▶ [Activity] Starting at the line that holds "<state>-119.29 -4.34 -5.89" and stopping at the line that holds "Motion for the", restate the records below word for word, with both of those lines included.

(Extracted data entries)
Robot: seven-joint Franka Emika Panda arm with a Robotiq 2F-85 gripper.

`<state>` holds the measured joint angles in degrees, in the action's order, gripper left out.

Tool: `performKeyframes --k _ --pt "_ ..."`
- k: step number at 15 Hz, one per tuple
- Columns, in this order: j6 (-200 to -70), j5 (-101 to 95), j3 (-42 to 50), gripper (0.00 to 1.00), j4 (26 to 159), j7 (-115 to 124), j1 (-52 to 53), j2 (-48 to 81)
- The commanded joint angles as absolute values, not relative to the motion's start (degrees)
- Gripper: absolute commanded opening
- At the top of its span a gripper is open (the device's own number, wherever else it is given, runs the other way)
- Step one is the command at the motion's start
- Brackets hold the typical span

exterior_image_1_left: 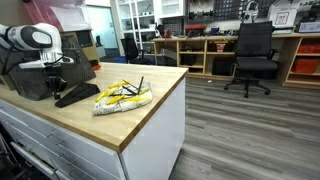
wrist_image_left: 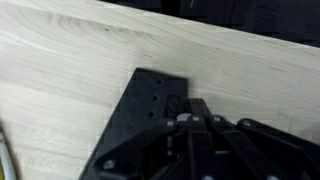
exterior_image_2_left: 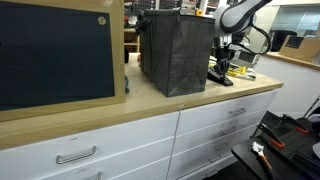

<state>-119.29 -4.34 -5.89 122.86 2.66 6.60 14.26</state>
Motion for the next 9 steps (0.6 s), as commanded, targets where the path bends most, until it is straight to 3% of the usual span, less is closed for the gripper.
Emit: performKeyframes --k 1,9 --pt "-119.4 -6.16 -5.15 0.0 123.3 1.67 6.34 12.96" --pt "-118.15 1.19 -6.97 0.0 123.48 -5.55 5.37 9.43"
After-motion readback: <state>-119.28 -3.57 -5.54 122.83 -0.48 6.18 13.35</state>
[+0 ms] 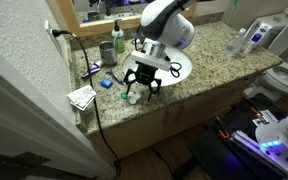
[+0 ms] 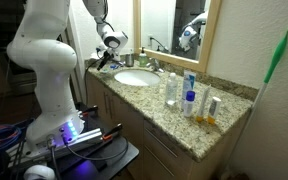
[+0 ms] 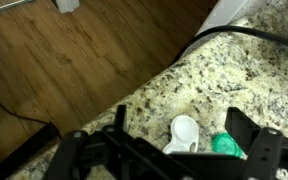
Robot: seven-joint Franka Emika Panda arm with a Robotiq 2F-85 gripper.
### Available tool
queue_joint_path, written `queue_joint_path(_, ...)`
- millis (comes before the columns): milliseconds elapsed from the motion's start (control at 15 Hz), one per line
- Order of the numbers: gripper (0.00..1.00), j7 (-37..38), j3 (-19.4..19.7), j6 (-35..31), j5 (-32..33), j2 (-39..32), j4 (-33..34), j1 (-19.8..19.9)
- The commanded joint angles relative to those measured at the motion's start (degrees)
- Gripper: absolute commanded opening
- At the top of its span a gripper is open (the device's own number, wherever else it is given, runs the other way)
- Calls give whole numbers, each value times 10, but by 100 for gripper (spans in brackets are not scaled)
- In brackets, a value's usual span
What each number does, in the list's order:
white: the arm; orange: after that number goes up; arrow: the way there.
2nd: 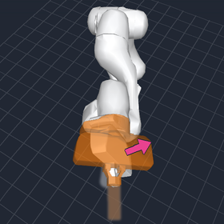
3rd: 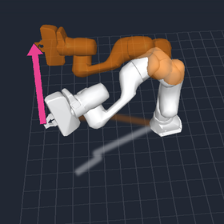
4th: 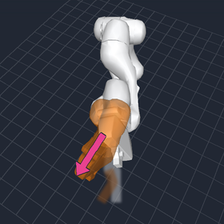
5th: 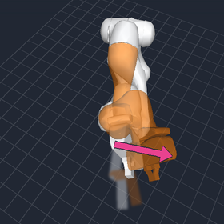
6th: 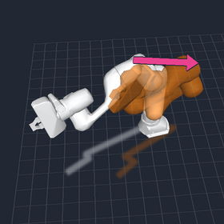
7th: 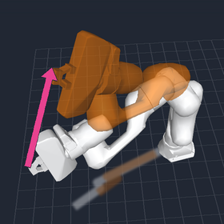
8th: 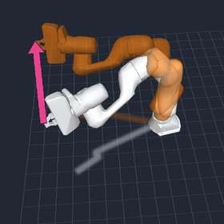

▶ [Response box]
<state>-119.29 -4.34 -5.89 122.86 2.66 6.60 14.26</state>
Motion for the next 9 steps (0.6 s), as commanded, targets where the path bends most, until it is straight to 3% of the usual span, less is closed for the gripper.

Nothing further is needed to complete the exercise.